The problem:
Print the first line of the material below and each line after it, exactly as written, ending with the line that contains "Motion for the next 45".

Material for this exercise:
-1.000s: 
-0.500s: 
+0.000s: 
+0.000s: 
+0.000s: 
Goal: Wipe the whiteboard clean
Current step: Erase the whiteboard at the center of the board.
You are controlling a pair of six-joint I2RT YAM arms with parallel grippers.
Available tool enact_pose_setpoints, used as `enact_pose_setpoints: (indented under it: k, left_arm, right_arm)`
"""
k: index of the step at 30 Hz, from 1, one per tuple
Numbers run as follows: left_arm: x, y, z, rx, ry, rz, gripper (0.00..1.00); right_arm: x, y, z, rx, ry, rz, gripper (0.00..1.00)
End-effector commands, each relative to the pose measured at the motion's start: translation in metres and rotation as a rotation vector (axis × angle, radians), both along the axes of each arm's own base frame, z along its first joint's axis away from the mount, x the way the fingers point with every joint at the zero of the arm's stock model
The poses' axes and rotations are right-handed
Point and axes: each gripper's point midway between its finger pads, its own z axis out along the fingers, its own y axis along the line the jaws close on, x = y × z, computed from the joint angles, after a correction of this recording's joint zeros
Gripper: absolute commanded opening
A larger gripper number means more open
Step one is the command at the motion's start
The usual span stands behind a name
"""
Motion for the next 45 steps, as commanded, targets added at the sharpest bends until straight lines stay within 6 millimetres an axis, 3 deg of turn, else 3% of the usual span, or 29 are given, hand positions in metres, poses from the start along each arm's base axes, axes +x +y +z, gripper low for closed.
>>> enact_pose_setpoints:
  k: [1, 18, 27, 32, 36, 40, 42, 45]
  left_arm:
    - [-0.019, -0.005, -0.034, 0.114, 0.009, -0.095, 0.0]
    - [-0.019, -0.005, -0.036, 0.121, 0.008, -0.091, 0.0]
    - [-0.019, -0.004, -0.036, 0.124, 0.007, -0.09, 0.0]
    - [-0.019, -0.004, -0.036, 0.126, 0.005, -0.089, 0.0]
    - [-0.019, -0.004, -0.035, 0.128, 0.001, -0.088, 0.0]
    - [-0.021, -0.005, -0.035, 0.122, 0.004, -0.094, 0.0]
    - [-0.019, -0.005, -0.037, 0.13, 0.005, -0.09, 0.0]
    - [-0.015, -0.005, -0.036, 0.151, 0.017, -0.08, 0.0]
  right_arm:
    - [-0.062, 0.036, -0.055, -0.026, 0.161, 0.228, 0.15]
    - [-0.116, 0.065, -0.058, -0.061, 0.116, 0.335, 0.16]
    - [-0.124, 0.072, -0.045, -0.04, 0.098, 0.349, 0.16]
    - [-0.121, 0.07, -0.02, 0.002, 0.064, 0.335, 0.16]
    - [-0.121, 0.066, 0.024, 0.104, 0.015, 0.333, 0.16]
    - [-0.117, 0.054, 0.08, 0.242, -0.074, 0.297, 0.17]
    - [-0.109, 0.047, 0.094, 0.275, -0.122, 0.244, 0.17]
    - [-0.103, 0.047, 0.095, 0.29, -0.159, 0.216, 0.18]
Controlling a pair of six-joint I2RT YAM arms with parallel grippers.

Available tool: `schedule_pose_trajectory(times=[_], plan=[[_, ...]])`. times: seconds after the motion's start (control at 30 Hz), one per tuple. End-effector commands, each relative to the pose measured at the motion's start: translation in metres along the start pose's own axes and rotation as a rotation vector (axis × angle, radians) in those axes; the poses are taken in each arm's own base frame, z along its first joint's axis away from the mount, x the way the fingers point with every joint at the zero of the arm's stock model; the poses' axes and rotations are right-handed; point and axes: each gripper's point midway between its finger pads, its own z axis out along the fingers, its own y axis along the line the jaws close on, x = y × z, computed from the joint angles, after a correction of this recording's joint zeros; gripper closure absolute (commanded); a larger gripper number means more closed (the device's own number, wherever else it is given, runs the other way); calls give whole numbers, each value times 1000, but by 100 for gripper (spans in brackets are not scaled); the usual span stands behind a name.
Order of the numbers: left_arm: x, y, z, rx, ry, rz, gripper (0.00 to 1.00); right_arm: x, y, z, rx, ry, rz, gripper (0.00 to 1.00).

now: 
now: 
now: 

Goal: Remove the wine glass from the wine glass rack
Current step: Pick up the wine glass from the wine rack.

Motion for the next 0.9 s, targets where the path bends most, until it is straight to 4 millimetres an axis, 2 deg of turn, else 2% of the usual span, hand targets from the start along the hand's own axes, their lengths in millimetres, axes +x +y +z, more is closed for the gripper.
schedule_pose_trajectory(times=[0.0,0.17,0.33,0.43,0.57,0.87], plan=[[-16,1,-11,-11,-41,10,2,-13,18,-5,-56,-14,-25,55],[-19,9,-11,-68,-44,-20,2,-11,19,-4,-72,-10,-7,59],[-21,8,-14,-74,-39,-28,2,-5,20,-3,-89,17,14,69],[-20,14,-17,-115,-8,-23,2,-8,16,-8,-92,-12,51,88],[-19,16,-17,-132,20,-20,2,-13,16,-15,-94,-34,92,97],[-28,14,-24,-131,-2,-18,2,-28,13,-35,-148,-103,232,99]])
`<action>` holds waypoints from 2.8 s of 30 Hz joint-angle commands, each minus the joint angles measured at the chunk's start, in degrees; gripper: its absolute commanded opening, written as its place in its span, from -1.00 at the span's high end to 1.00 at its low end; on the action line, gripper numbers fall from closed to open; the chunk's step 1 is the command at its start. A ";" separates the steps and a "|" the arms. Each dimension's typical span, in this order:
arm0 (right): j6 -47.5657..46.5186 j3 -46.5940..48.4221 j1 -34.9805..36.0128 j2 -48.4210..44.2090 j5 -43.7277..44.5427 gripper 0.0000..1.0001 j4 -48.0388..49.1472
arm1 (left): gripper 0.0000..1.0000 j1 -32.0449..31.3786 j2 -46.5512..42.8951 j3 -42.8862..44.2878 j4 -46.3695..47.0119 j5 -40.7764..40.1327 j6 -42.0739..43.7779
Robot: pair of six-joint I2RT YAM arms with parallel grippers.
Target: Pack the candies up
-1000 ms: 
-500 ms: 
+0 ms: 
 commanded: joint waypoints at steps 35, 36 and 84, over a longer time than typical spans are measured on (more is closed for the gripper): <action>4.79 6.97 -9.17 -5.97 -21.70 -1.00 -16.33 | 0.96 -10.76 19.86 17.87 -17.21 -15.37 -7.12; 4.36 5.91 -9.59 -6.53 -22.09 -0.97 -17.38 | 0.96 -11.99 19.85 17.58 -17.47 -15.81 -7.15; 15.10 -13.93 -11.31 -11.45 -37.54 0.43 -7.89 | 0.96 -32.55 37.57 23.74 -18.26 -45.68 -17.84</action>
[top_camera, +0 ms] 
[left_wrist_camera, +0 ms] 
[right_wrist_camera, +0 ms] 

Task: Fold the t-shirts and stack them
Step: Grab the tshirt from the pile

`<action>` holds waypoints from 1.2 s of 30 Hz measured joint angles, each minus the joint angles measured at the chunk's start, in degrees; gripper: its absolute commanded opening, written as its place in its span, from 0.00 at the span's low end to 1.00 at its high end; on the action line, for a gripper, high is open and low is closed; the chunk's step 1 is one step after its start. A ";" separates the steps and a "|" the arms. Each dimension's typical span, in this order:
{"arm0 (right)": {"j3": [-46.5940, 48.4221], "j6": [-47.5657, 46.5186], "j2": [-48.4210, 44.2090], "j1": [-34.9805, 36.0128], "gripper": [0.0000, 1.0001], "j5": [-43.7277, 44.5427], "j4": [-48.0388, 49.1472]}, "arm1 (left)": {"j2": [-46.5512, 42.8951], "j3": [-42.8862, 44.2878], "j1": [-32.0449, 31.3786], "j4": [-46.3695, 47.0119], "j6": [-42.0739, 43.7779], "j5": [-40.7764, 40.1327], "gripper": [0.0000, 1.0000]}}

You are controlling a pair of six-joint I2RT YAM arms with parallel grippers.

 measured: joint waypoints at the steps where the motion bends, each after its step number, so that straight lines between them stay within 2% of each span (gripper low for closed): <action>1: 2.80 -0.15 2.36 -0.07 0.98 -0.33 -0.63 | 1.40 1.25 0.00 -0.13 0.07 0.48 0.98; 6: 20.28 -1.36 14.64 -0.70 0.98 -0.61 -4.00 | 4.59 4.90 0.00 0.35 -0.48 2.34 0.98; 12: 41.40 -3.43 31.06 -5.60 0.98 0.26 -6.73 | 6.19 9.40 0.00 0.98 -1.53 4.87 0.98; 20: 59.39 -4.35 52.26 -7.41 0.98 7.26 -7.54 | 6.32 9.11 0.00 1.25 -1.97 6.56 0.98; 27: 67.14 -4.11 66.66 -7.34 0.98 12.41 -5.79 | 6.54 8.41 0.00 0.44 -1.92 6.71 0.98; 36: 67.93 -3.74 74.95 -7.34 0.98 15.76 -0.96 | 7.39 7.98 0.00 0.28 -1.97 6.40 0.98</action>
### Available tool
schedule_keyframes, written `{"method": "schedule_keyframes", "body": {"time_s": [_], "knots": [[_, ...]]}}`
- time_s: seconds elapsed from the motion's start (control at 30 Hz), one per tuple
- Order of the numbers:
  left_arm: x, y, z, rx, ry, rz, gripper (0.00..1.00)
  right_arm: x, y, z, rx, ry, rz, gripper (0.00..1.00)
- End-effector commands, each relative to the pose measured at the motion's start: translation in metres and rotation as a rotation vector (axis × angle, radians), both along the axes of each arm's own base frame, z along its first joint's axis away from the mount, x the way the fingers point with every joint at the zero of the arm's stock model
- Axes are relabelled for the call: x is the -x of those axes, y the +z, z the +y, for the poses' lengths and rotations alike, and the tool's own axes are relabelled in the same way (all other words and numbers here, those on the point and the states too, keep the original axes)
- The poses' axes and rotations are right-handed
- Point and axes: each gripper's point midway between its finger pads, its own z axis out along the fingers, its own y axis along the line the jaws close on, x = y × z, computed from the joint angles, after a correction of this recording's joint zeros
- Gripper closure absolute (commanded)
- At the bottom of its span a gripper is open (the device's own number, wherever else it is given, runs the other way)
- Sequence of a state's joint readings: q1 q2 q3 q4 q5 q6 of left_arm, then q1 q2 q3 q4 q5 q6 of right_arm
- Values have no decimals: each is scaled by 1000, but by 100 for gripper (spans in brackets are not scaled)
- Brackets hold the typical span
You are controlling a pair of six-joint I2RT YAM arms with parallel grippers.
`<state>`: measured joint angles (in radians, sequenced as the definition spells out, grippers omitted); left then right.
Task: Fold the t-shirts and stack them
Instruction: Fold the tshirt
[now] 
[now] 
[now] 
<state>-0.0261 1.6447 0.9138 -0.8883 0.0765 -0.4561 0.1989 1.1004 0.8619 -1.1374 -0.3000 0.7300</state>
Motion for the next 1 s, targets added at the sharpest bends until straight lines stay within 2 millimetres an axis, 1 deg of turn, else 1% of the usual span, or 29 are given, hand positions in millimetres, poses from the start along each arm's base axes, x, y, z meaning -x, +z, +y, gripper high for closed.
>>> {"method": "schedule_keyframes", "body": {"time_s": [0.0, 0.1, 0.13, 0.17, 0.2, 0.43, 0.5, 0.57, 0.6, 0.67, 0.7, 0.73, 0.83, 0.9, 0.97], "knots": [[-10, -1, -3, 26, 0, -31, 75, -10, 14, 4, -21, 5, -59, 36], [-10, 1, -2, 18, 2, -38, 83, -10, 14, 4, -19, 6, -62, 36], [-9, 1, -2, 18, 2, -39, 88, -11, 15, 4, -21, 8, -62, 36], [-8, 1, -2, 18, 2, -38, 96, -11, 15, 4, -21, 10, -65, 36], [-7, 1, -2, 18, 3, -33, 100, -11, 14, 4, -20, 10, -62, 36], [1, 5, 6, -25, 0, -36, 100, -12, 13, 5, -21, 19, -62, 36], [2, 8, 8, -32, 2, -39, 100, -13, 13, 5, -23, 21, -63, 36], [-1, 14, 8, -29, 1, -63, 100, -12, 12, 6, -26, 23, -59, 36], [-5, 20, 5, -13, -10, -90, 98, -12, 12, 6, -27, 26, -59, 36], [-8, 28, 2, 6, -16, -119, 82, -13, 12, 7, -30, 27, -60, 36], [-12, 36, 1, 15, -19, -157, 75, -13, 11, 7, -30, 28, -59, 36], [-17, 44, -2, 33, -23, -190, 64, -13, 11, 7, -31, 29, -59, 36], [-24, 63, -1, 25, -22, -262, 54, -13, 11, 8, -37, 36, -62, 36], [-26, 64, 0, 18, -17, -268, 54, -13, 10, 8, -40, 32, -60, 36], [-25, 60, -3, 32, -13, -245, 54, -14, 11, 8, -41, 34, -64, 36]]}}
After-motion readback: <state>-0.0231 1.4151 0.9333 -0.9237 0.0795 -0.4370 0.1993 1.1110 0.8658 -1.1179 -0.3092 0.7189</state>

Result for this exercise:
-1.000s: 
-0.500s: 
+0.000s: 
+0.000s: 
+0.000s: 
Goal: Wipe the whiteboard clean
Current step: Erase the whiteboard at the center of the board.
You are controlling a pair of six-joint I2RT YAM arms with parallel grippers.
Available tool enact_pose_setpoints, used as `enact_pose_setpoints: (indented under it: k, left_arm, right_arm)`
"""
k: index of the step at 30 Hz, from 1, one per tuple
Numbers run as follows: left_arm: x, y, z, rx, ry, rz, gripper (0.00..1.00); right_arm: x, y, z, rx, ry, rz, gripper (0.00..1.00)
End-effector commands, each relative to the pose measured at the motion's start: translation in metres and rotation as a rotation vector (axis × angle, radians), both along the axes of each arm's own base frame, z along its first joint's axis away from the mount, x the way the fingers point with every joint at the zero of the arm's stock model
The poses' axes and rotations are right-handed
Point and axes: each gripper's point midway between its finger pads, its own z axis out along the fingers, its own y axis along the line the jaws close on, x = y × z, computed from the joint angles, after a correction of this recording's joint zeros
Gripper: absolute commanded opening
A larger gripper number means more open
Step one is the command at the motion's start
The usual span stands behind a name
"""
Motion for the next 45 steps, as commanded, targets added at the sharpest bends until straight lines stay within 6 millimetres an axis, 3 deg of turn, else 3% of the usual span, or 29 are given, hand positions in metres, poses from the start along each arm's base axes, axes +x +y +z, gripper low for closed.

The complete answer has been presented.